Stored items
-- Opening Marker --
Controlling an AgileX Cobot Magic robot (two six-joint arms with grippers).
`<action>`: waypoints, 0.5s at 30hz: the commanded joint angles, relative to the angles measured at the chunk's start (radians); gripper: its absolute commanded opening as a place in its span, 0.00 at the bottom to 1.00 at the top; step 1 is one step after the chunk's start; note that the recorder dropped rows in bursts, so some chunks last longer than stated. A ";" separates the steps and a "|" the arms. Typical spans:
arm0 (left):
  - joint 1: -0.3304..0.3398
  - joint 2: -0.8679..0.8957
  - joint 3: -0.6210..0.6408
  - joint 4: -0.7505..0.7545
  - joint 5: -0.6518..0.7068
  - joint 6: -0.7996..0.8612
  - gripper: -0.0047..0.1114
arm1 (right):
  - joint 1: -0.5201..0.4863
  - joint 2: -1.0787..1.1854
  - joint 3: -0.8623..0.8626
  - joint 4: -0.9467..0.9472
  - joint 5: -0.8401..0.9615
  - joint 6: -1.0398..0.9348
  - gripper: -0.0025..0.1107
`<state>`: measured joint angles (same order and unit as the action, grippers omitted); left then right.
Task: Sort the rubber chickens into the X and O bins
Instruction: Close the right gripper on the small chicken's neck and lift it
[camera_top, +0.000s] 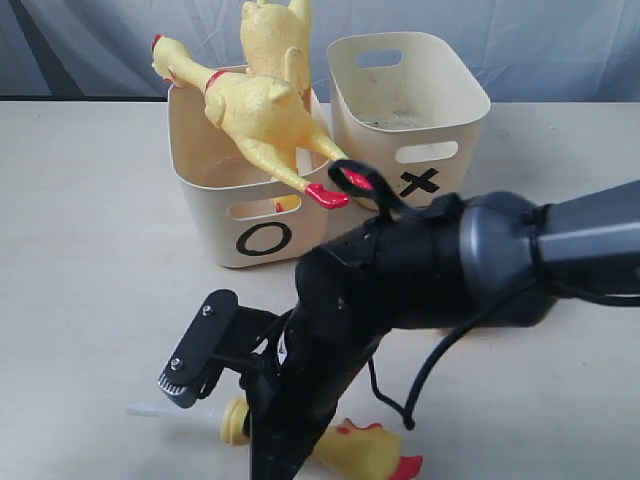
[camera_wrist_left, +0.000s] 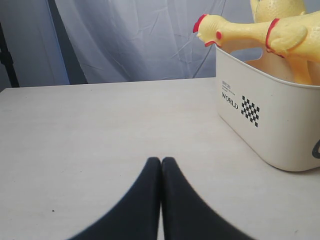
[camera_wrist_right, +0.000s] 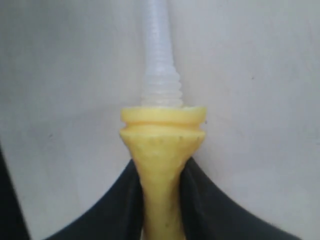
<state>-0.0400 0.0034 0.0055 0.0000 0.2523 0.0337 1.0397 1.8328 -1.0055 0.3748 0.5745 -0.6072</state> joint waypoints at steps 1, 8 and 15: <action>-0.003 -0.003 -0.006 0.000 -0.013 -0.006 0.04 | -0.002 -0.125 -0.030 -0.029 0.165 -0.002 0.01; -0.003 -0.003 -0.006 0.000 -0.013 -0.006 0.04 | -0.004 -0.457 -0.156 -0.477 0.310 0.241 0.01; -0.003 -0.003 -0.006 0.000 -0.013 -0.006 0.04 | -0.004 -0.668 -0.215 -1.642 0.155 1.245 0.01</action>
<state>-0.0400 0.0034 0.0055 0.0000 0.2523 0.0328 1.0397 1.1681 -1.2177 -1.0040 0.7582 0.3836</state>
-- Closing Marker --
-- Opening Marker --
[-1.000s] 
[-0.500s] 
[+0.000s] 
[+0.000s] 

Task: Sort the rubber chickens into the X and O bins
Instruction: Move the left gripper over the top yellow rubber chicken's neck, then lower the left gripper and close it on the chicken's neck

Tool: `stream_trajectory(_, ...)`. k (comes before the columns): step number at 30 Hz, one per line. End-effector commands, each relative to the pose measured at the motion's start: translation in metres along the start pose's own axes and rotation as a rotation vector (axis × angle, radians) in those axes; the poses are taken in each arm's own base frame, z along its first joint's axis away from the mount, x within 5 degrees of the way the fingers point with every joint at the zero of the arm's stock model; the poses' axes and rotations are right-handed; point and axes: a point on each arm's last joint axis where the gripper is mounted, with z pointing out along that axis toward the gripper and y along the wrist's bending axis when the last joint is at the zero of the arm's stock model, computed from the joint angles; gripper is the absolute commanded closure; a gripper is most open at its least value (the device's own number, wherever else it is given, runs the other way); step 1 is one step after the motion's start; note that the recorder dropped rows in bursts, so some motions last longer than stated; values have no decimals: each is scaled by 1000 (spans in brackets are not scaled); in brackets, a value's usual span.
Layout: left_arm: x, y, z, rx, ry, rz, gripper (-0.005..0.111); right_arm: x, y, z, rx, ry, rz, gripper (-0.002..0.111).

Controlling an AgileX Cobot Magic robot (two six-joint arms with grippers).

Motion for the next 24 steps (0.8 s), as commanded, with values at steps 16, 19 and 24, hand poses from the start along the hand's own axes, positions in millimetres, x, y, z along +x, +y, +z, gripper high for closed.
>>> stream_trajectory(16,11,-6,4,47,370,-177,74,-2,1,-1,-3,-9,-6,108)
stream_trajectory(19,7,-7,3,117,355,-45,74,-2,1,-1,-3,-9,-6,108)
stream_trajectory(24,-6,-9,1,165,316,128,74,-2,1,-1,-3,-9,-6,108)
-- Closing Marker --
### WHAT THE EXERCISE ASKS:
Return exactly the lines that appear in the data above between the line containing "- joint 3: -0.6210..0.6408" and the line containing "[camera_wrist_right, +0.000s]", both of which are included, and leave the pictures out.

### FINAL ANSWER:
  - joint 3: -0.6210..0.6408
  - joint 4: -0.7505..0.7545
  - joint 5: -0.6518..0.7068
  - joint 6: -0.7996..0.8612
  - gripper: -0.0047..0.1114
arm1 (right):
  - joint 1: -0.5201..0.4863
  - joint 2: -1.0787..1.1854
  - joint 3: -0.8623..0.8626
  - joint 4: -0.9467..0.9472
  - joint 5: -0.8401..0.9615
  - joint 6: -1.0398..0.9348
  - gripper: -0.0025..0.1107
`<state>`: measured joint angles (same order and unit as the action, grippers omitted); left then right.
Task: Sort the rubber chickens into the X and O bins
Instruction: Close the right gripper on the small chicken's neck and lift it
[camera_top, +0.000s] 
[camera_wrist_left, +0.000s] 
[camera_wrist_right, +0.000s] 

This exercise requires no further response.